● **Task item**: Pick each line that has "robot" out of the records.

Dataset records
######

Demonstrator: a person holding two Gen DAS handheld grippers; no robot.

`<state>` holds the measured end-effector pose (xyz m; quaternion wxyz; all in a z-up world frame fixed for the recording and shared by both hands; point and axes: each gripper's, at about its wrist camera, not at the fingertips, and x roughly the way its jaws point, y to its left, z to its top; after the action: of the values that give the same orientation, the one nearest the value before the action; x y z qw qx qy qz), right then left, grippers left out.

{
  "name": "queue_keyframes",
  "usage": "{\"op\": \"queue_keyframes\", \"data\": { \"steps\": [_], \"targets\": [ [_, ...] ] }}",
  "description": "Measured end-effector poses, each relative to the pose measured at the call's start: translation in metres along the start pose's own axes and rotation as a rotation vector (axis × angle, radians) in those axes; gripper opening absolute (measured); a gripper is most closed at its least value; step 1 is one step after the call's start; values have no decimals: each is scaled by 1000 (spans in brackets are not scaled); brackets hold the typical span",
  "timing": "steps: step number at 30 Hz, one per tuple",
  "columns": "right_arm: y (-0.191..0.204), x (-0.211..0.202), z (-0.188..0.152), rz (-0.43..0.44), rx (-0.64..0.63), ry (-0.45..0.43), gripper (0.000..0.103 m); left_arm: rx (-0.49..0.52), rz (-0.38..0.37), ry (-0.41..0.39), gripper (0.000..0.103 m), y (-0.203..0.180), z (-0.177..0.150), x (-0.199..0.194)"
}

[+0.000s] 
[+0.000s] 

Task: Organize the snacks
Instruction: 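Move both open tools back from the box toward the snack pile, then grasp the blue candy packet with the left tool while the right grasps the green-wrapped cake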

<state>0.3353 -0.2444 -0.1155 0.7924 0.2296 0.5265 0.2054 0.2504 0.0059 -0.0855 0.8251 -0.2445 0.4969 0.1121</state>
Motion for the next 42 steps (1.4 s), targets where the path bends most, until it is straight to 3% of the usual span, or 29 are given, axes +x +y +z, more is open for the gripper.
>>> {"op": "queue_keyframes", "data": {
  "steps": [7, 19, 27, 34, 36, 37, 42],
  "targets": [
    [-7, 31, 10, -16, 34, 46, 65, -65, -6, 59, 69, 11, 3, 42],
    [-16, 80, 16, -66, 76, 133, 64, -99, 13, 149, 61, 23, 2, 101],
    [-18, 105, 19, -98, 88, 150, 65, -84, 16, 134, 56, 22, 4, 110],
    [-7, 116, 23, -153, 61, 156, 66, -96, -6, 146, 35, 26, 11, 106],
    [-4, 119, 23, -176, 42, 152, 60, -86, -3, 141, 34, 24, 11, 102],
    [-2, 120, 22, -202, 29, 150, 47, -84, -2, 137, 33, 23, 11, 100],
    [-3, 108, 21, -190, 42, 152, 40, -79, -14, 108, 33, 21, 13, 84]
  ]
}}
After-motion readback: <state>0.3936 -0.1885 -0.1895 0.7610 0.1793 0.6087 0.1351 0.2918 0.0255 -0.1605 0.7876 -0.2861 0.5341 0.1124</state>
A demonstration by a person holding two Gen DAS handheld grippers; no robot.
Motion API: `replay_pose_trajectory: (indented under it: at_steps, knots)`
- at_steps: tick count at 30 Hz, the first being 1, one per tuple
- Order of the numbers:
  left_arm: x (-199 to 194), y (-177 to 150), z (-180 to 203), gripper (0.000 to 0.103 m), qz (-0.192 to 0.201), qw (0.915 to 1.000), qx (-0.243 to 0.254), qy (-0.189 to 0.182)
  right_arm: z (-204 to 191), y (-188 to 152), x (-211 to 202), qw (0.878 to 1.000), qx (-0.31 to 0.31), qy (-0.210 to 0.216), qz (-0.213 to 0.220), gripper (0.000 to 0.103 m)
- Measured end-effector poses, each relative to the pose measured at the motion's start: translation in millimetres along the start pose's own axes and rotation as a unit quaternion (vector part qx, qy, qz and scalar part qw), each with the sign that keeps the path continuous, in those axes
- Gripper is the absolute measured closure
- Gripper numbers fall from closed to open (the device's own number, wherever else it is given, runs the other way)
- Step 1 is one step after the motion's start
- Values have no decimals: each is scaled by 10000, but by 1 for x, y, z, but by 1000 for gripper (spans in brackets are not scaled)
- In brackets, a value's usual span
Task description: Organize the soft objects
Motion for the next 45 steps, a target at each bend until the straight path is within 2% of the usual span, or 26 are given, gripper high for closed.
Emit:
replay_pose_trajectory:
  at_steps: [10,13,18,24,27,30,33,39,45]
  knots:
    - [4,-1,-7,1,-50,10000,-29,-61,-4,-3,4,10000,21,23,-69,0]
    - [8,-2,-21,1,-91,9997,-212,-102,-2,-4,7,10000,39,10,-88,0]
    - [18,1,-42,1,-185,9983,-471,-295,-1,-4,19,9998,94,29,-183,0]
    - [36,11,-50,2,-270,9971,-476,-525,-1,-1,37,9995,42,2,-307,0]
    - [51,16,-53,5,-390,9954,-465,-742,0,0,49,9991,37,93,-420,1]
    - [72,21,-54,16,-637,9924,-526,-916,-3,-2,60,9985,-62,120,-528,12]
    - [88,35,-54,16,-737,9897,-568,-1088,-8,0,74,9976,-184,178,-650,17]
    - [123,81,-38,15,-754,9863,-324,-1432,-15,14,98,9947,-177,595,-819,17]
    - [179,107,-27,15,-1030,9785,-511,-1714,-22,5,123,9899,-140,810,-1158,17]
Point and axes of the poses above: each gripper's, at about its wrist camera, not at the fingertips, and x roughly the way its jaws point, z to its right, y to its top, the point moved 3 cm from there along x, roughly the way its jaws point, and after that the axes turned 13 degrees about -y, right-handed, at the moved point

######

● **Exercise response**:
Demonstrator: a person holding two Gen DAS handheld grippers; no robot.
A demonstration by a person holding two Gen DAS handheld grippers; no robot.

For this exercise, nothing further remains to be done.